J’ai testé par le passé la frange, trop de contrainte d’entretien ; aussitôt lissée, aussitôt bouclée, mes cheveux ne supportent pas qu’on les contraignent, comme moi.
Changer de couleur ? J’ai été rousse, auburn, acajou, rouge par le passé, ce rouge flamboyant qui au bout de trois jours a viré au rose Barbie non assumé, quelle horreur ! Je me revois encore et ça me fait rire.
Une nouvelle coupe ? Entre des mains inexpérimentées pour des cheveux bouclés… La dernière fois, ils me les ont coupés mouillés, la coiffeuse avait forcé sur le nombre de centimètres et j’ai fini avec une chouche incroyable sur la tête, les cheveux me remontaient sur les côtés, telle princesse Leya dans Star Wars.

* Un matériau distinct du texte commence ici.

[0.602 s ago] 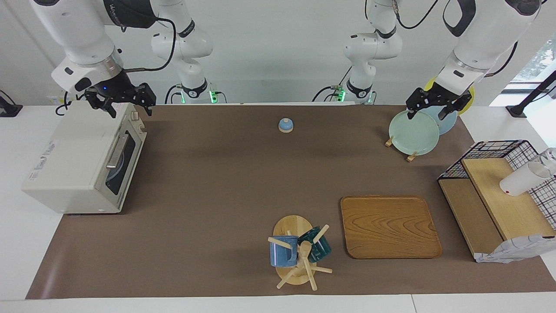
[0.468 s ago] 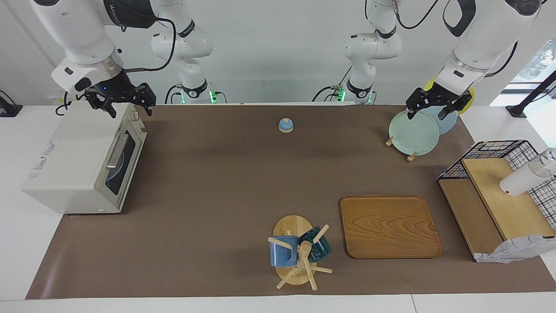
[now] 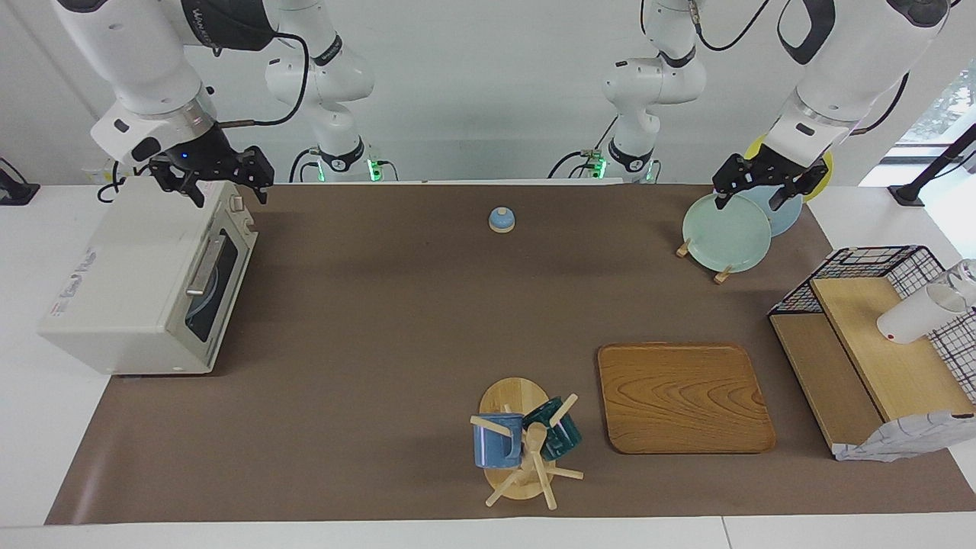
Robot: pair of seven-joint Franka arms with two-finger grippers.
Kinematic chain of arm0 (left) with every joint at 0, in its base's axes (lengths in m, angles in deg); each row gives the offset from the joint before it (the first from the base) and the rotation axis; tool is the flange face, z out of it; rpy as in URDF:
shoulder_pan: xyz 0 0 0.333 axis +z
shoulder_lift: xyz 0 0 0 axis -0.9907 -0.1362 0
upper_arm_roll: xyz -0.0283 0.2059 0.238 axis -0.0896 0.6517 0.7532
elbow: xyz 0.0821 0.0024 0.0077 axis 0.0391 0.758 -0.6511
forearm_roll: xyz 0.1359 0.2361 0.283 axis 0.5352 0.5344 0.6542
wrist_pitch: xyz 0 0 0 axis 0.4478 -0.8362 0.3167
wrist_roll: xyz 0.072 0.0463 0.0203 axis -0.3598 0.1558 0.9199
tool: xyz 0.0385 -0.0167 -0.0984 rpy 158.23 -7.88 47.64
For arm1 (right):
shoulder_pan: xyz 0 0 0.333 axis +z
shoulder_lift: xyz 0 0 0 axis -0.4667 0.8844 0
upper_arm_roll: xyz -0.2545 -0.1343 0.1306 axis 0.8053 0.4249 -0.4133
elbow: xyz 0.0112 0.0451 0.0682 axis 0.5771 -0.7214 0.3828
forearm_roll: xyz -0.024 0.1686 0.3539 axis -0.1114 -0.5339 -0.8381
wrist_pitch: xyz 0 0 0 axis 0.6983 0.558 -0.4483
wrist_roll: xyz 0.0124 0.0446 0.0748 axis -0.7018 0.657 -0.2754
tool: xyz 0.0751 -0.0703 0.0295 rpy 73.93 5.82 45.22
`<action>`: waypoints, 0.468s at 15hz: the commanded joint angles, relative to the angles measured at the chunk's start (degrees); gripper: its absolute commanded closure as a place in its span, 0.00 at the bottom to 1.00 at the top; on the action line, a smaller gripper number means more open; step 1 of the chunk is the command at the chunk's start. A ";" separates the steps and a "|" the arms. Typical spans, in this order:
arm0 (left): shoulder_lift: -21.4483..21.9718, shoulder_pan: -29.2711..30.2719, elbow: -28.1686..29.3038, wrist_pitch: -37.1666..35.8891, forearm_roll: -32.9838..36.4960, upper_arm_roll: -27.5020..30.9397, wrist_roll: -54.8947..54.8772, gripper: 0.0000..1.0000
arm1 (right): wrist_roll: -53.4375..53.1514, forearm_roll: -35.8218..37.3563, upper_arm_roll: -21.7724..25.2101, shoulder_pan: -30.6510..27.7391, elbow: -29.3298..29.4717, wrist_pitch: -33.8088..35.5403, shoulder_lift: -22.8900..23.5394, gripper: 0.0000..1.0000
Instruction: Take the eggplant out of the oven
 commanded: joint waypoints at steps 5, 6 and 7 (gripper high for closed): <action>0.92 -0.34 0.77 0.48 1.18 0.15 -0.06 0.00 | 1.19 -1.37 0.21 -0.49 -3.18 -1.49 -1.73 1.00; 0.83 -0.34 0.77 0.48 1.18 0.15 -0.06 0.00 | 1.10 -1.37 0.21 -1.36 -3.97 -2.71 -2.16 1.00; 0.92 -0.34 0.77 0.48 1.18 0.15 -0.06 0.00 | 1.01 -1.37 0.21 -2.41 -4.94 -3.24 -2.34 1.00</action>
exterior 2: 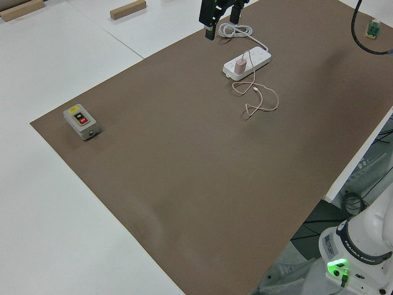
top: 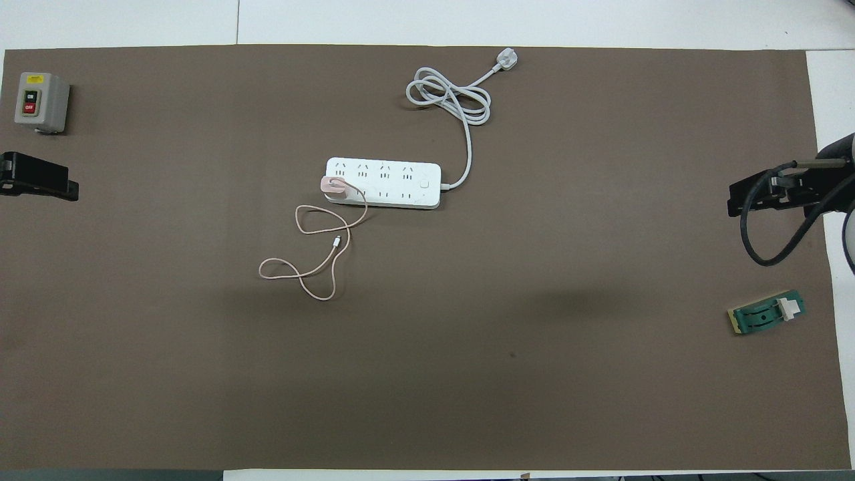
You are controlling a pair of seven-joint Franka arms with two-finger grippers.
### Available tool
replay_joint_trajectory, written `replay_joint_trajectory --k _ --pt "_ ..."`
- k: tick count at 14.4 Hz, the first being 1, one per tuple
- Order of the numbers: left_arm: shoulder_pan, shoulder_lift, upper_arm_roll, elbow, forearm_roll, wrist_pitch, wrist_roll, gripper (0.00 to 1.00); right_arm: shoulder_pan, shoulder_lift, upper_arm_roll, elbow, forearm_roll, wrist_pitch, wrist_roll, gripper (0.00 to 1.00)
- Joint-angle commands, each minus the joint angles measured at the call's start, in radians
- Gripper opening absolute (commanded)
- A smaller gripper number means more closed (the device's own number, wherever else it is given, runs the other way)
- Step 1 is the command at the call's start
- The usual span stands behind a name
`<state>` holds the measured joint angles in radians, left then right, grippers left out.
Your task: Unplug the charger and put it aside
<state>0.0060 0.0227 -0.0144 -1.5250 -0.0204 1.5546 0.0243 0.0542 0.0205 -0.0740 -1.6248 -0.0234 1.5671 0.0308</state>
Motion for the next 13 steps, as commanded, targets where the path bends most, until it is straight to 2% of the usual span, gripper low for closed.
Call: replay_joint_trajectory --k 1,10,13 --pt "-0.006 0.000 0.005 0.016 -0.003 -0.024 0.006 1.00 -0.019 -0.005 0.014 0.003 0.019 -0.001 -0.020 1.00" --pt "-0.004 0.002 0.007 0.016 -0.001 -0.021 0.002 1.00 -0.019 -0.013 0.029 -0.010 0.019 -0.004 -0.018 1.00" --pt "0.000 0.002 0.008 0.016 -0.003 -0.013 -0.001 1.00 -0.025 -0.008 0.033 -0.007 0.019 0.043 -0.014 1.00"
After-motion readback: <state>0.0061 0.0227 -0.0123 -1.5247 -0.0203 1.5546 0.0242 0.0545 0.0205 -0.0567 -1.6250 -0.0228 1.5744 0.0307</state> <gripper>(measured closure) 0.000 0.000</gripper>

Que dis-je, surtout Mafalda, l’héroïne de BD, pour être honnête.
Alors c’est décidé, je n’irai pas chez le coiffeur, je vais leur foutre la paix à mes cheveux, qu’ils vivent librement et selon leurs envies cette journée.
Peut-être qu’un peu de maquillage par contre, ne serait pas un luxe.

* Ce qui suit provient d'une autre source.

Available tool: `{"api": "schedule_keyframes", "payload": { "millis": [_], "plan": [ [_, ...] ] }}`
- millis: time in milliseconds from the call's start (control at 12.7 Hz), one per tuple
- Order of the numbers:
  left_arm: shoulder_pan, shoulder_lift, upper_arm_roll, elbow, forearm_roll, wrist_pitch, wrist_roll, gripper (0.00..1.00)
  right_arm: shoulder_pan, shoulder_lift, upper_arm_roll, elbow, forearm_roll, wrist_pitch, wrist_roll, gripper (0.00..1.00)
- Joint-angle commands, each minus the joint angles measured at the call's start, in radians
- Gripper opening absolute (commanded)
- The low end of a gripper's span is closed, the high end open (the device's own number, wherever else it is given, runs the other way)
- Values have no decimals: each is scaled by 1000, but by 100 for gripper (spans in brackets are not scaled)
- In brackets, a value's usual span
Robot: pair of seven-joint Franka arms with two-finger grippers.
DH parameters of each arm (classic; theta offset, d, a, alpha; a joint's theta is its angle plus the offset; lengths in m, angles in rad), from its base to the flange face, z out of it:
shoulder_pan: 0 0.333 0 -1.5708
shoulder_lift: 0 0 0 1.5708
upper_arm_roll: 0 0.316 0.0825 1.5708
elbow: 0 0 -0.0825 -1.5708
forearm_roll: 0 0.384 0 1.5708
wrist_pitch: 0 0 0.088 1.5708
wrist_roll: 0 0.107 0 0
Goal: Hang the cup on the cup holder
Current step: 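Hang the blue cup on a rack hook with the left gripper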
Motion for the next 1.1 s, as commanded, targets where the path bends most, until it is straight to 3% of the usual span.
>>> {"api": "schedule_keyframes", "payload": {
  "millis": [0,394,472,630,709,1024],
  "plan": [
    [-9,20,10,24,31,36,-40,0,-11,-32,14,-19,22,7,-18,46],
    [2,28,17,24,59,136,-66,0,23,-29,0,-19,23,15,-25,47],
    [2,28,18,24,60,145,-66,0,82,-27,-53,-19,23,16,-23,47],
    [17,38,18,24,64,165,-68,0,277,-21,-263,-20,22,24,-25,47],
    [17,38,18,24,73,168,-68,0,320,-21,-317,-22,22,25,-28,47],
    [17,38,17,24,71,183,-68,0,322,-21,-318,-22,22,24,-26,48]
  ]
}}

J’ai d’ailleurs acheté des produits qui m’ont coûté un bras, y’a un moment déjà, pour essayer le contouring (une technique cosmétique basée sur les reliefs naturels du visage que l'on assombrit ou illumine pour corriger ce que l'on pense être des défauts, Ndlr)
Et c’est parti, un coup de teinte foncée pour creuser les traits, ombrer certaines parties du visage, pour affiner et cacher certains aspects disgracieux, du highlighter pour le contraste, je prends confiance, du blush, du fard à paupières, du crayon à sourcil, du mascara coloré pour égayer le tout, un beau rouge à lèvres.

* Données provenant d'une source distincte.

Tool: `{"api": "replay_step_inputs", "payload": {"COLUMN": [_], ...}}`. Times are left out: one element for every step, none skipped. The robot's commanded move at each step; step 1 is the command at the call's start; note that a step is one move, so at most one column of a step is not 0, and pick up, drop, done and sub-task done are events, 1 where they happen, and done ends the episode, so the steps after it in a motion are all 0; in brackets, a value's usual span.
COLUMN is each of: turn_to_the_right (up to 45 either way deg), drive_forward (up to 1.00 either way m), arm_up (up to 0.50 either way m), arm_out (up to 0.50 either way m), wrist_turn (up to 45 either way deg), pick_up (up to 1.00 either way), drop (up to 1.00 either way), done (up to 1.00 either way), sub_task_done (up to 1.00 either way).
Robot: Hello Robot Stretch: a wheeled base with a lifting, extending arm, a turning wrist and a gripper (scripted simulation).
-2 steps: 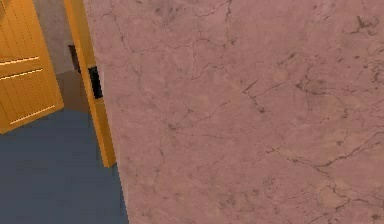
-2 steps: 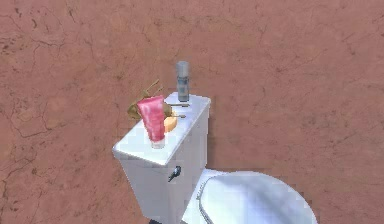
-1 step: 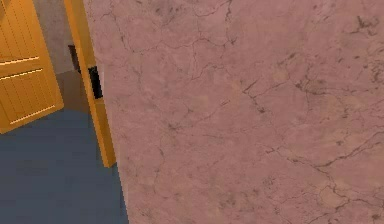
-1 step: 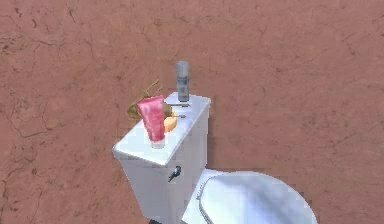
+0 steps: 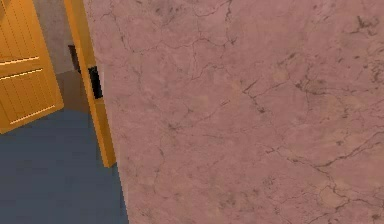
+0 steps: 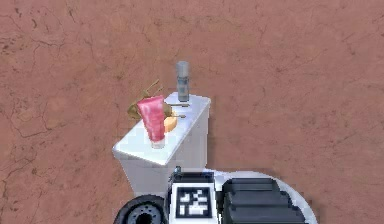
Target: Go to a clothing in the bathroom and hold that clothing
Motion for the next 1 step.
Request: {"api": "replay_step_inputs", "payload": {"turn_to_the_right": [0.0], "drive_forward": [0.00], "arm_up": [0.00], "arm_out": [0.50], "wrist_turn": [0.0], "pick_up": [0.00], "drop": [0.00], "done": [0.00], "sub_task_done": [0.00]}}
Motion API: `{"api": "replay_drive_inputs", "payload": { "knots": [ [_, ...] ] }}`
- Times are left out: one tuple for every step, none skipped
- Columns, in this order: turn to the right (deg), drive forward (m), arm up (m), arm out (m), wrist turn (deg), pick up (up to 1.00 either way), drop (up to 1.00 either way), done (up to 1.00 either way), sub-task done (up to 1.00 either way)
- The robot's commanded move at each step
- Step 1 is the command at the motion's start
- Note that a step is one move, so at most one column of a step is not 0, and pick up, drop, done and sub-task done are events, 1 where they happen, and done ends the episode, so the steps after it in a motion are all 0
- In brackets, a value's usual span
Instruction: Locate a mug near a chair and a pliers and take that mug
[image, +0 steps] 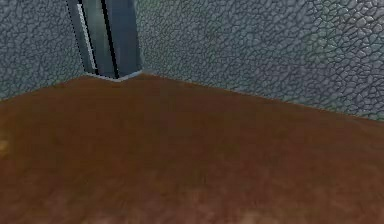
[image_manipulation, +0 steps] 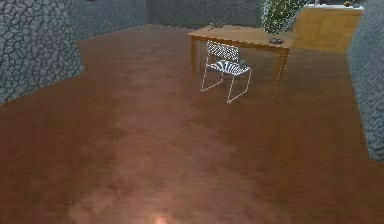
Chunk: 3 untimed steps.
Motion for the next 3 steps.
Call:
{"api": "replay_drive_inputs", "payload": {
  "knots": [
    [-36.0,0.00,0.00,0.00,0.0,0.00,0.00,0.00,0.00],
    [0.0,1.00,0.00,0.00,0.0,0.00,0.00,0.00,0.00],
    [-3.0,0.00,0.00,0.00,0.0,0.00,0.00,0.00,0.00]
  ]
}}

Ta, ta, ta… fou rire assuré, je ne sais pas les utiliser et dans le miroir j’ai l’impression de voir la tête de mon père travesti.
Ça m’aura bien fait marrer. Faut tout enlever maintenant, je vais être en retard.
Le réveil vient de sonner. Ouf, il est temps de me réveiller et de me lever. »
Ce premier texte, écrit d’une traite par une femme qui semblait beaucoup s’amuser a été lu par elle, tout aussi volubile. Et ce fut l’éclat de rire général à l’image du père travesti. Des moments de joie et de complicité qui ponctuent parfois ces ateliers souvent studieux et silencieux.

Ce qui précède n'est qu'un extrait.